Friday, November 16, 2012

my brain

ahhhhh, i'm so tired and yet something matt just said to me as he was drifting off to sleep has triggered a thought. maybe one of the few cohesive thoughts i have had recently. and so i feel like it's important to write it down. even though there is nothing i would like more than to be asleep right now.

our florida room is full! ever since we moved into our new home people have been giving us furniture. most of which is amazing, thus causing our "old" stuff to look unappealing. so when we get something new and more loved than what we previously had, the old stuff gets moved to the florida room. and there it sits causing our back room to be bursting with furniture, and too small baby clothes, entertainment centers, and neglected toys. it is starting to feel like it's falling in on me. like i am going to be overtaken with clutter. and so a few weeks ago i got fed up with it all and started taking pictures of our discarded crap/treasures and posting it all on craigslist. i have sold a few things, but the majority of it is still back there. mocking me. laughing merrily. seriously, it's like it talks to me every time i do our laundry.
i just want to sort it and be done with it once and for all.

tonight as matt was drifting off to sleep he whispered to me, "thanks for sharing with me what's on your mind".  to which i replied (to an already sleeping husband), "thanks for listening. but sometimes i really feel like my brain is like our florida room. it's such a hodgepodge of thoughts right now and it feels like there is no rhyme or reason."  and that's why i had to get up and write this, because i did say that to a sleeping matt. i do think that my brain has so much in it right now. i do feel like the rooms of my brain sometimes threaten to cave in on me. deep breath--- there is so much piling up. so many things to sort. old ideas moving to the back of my brain and new ideas making their way to the front.

such as, penelope turning one = no more babies for us. ever. even to type that sentence creates space in my mind. it takes what was clutter and it organizes it.
i will never have a baby again. i'm finished having babies. wow.

another pile of clutter....jobs. work. money. career. what's next for me? sometimes i feel like i have talents...i can sew, cook, you know things like that. does that mean i want to do any of those things for my career? do i want to own my own business? do i want to take a hobby and turn it in to something that makes our family money? i really don't know. i need something in the meantime. i keep praying about it.

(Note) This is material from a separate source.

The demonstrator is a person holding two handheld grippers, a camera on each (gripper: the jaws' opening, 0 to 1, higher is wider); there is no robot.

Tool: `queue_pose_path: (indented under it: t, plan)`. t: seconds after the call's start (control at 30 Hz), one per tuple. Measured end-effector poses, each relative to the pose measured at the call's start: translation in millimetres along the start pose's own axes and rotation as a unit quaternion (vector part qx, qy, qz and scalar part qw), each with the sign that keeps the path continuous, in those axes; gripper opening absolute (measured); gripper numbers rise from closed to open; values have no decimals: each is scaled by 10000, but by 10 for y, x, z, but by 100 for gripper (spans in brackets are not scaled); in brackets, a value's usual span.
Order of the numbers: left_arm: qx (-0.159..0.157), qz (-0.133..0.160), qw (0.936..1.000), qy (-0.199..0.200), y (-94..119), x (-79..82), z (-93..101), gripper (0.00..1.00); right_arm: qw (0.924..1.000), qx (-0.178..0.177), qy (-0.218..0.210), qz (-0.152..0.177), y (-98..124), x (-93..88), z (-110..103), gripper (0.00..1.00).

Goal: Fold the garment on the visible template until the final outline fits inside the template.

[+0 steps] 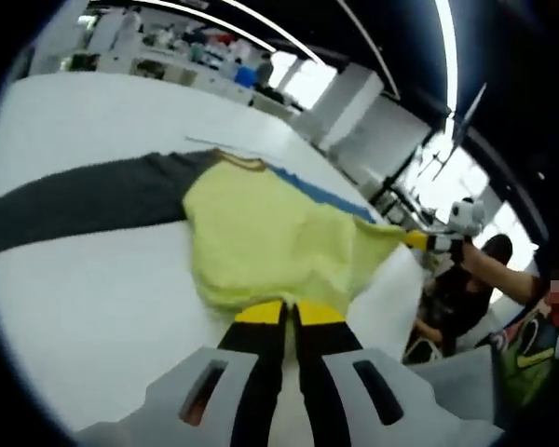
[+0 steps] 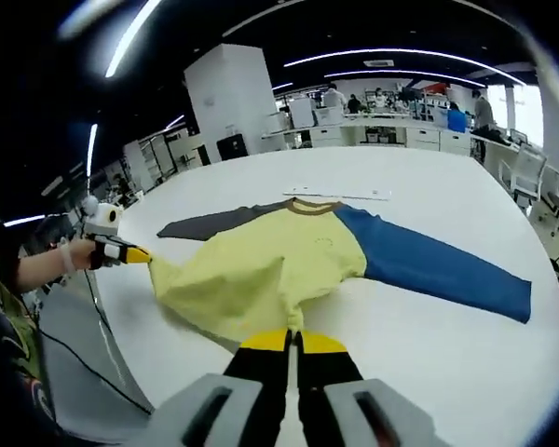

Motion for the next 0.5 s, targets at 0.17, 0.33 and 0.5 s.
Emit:
queue_pose_path:
  t: [0.17,0.33,0.5]
  plan:
    - [114,-96,9992,364,69,-180,-36,1,9996,128,-229,-87,147,-148,-181,0]
    - [263,-173,9979,566,139,-308,-91,1,9982,185,-536,-217,273,-356,-287,0]
    - [397,-331,9960,734,161,-440,-179,1,9939,206,-1030,-349,314,-590,-273,0]
Point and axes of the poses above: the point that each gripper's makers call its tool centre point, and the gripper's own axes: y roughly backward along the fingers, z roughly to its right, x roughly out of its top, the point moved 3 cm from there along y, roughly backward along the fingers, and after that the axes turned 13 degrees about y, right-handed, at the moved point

another pile of clutter...and another and another. sometimes i have time to receive information and send it out at pretty much the same speed it enters my brain. but lately. well, it seems like i am receiving information and thoughts in overdrive and nothing is really going out.  i wish there was a craigslist for the piles in my mind.
this is a stupid thing to write about. but it makes sense to me. right now. right here.
it makes total sense to me. the florida room and my brain. they are the same.

a blue door


 it's so amazing what a little paint will do. 
our front door was looking so drab and dirty.
now it looks shiny and happy and oh so blue. 
one of the first changes to the outside of our home that says, "the harrisons live here."

one came out

 micah had been working on these top two teeth for what felt like weeks. one night he came out of his room after i had put him to bed and he whispered, "i think my tooth is ready to come out."  i asked him if he needed any help. he shook his head and disappeared into the bathroom. he reappeared a minute later with a tooth in his hand. excited. happy. so proud. 
the tooth fairy, thankfully, remembered to come to the house minutes before matt and i's bedtime. *wink*  the next few days micah worked and worked on the remaining front tooth. 
a couple nights after that while i was giving the girls a bath, he came in and started working on his tooth again. 

aw the frustration. 
 
 he'll keep working at it. 
(spoiler---he did loose it the next night. we were sitting at the table eating dinner. i looked over at micah and he had a shocked look on his face. on the tip of his tongue was his tooth. just sitting there.)